- _Instructions for the task_
Print the lines below from the line with "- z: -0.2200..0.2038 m" to the line with "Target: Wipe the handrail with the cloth" exactly, keeping both ends, and print no pictures.

- _Supplied records_

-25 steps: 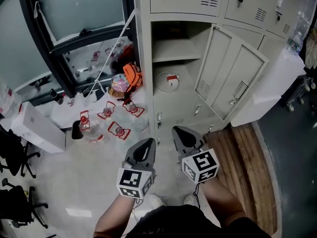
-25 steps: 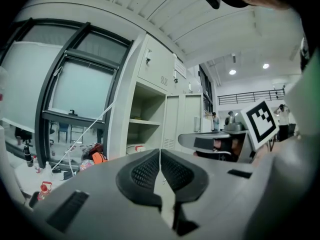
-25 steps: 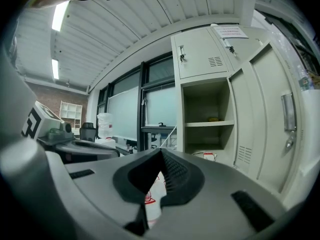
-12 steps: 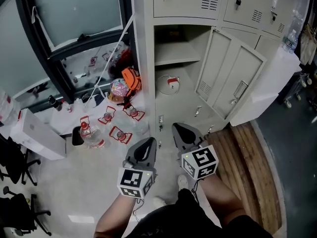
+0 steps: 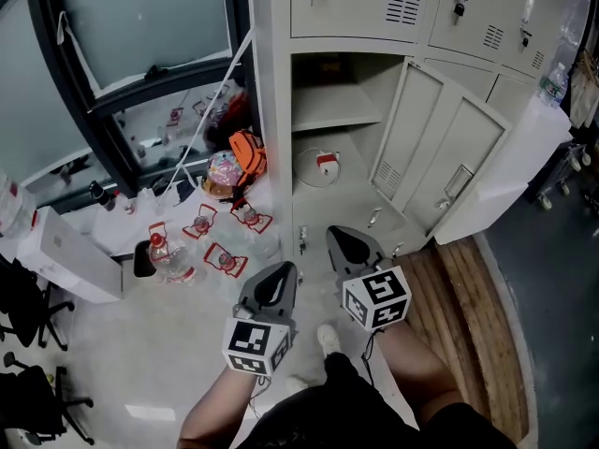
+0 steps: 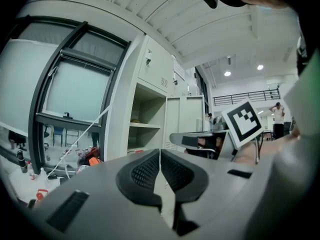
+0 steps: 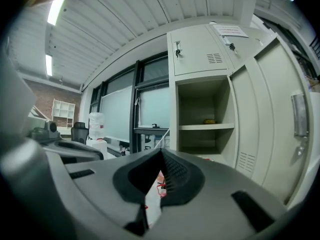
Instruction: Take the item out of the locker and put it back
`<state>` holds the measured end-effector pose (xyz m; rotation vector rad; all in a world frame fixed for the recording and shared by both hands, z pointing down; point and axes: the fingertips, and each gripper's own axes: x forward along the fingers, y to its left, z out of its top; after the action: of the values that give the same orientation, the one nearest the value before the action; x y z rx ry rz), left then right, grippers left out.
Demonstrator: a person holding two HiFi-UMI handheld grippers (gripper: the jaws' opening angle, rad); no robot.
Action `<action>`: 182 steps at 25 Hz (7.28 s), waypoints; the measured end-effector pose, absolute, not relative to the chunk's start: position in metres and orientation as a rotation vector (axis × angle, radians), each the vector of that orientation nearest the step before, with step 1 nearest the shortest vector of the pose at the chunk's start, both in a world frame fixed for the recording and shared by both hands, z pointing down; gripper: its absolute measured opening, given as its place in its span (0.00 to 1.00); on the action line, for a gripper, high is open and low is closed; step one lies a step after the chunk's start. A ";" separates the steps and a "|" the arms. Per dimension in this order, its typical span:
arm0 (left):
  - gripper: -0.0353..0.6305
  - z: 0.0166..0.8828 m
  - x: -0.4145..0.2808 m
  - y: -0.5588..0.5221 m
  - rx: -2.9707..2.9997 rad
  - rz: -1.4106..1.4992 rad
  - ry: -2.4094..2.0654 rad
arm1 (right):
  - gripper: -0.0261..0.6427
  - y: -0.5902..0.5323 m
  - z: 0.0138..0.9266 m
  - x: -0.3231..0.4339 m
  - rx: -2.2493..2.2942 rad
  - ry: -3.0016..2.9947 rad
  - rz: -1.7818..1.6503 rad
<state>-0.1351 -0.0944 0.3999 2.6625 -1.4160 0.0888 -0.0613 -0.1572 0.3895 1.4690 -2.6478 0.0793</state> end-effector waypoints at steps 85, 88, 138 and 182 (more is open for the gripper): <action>0.07 0.453 -0.090 -0.282 2.555 0.133 -1.490 | 0.44 -0.483 0.571 -0.012 1.309 -2.048 0.394; 0.07 0.455 -0.097 -0.276 2.538 0.136 -1.507 | 0.44 -0.483 0.573 -0.014 1.313 -2.078 0.324; 0.07 0.447 -0.121 -0.066 2.665 0.155 -1.302 | 0.44 -0.159 0.438 -0.026 1.562 -2.350 0.018; 0.07 0.462 0.079 0.045 2.514 0.161 -1.506 | 0.43 -0.016 0.453 0.146 1.295 -2.538 0.011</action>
<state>0.0786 0.0448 0.4625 2.5137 -1.5059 0.1615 0.1459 -0.0157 0.4533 1.2945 -2.5382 0.0112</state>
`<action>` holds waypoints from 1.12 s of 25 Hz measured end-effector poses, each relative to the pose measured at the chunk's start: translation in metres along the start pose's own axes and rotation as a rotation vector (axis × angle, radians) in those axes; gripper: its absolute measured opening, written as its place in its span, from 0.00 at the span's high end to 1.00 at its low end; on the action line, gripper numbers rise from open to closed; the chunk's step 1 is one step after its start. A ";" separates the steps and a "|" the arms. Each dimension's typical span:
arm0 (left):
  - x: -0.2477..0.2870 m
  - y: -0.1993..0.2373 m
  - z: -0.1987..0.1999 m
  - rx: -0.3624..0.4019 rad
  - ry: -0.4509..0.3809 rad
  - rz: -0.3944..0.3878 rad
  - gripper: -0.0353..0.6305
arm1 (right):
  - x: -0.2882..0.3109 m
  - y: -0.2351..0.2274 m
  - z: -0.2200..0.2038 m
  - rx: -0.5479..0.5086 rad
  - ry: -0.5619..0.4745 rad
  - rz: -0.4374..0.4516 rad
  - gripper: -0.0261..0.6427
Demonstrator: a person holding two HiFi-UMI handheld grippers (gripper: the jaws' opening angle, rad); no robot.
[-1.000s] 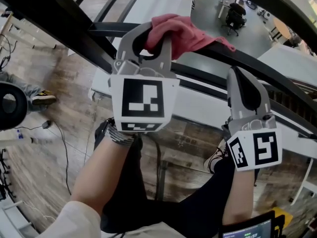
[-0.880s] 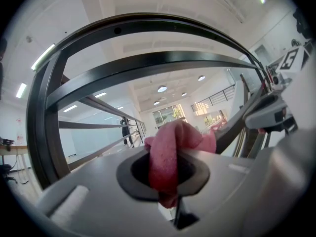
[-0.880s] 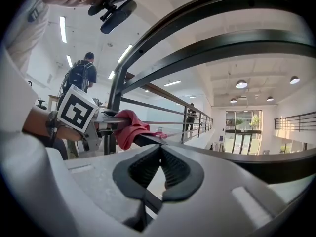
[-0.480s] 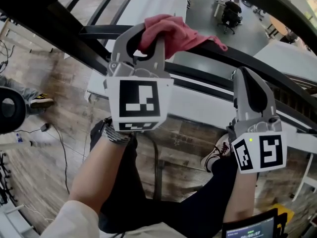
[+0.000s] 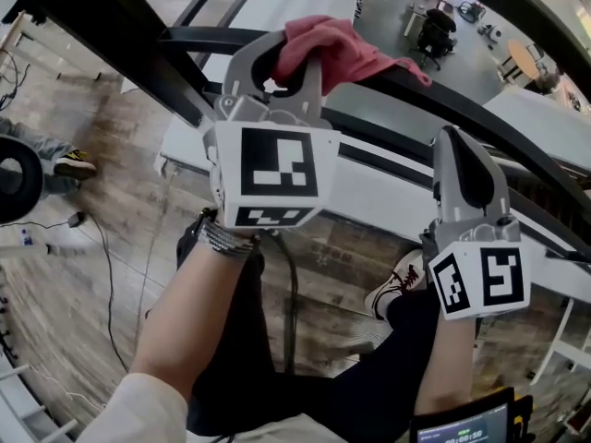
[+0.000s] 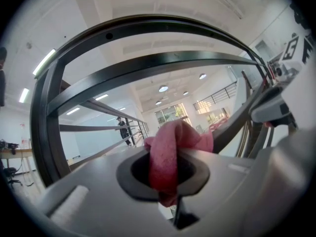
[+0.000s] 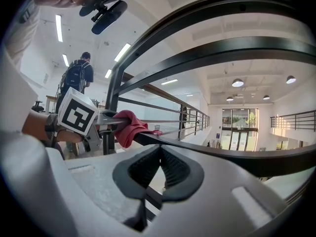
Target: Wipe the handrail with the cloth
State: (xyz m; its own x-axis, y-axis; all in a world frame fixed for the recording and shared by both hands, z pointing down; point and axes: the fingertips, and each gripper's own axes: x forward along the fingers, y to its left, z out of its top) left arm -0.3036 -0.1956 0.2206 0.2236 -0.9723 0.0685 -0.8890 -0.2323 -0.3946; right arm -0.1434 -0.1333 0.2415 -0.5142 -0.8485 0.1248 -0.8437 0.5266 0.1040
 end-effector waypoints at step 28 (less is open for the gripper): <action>0.005 -0.032 0.025 0.074 0.029 0.110 0.91 | -0.011 -0.040 0.026 0.057 -0.033 0.124 0.96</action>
State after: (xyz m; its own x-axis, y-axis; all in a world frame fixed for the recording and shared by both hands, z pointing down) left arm -0.2643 -0.1921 0.2106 0.1139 -0.9924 0.0473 -0.8753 -0.1227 -0.4678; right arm -0.1079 -0.1462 0.2106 -0.6193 -0.7787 0.1004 -0.7802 0.6247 0.0333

- _Solution to the problem_
  - z: -0.2200..0.2038 m
  - rx: -0.5479..0.5086 rad
  - ry: -0.5619..0.4745 rad
  - rz: -0.4374..0.4516 rad
  - gripper: -0.0261..0.6427
Demonstrator: a person holding two HiFi-UMI handheld grippers (gripper: the jaws' opening angle, rad); no robot.
[-1.000s] 
[-0.880s] 
[-0.880s] 
[-0.480s] 
[+0.000s] 
[+0.000s] 
[+0.000s] 
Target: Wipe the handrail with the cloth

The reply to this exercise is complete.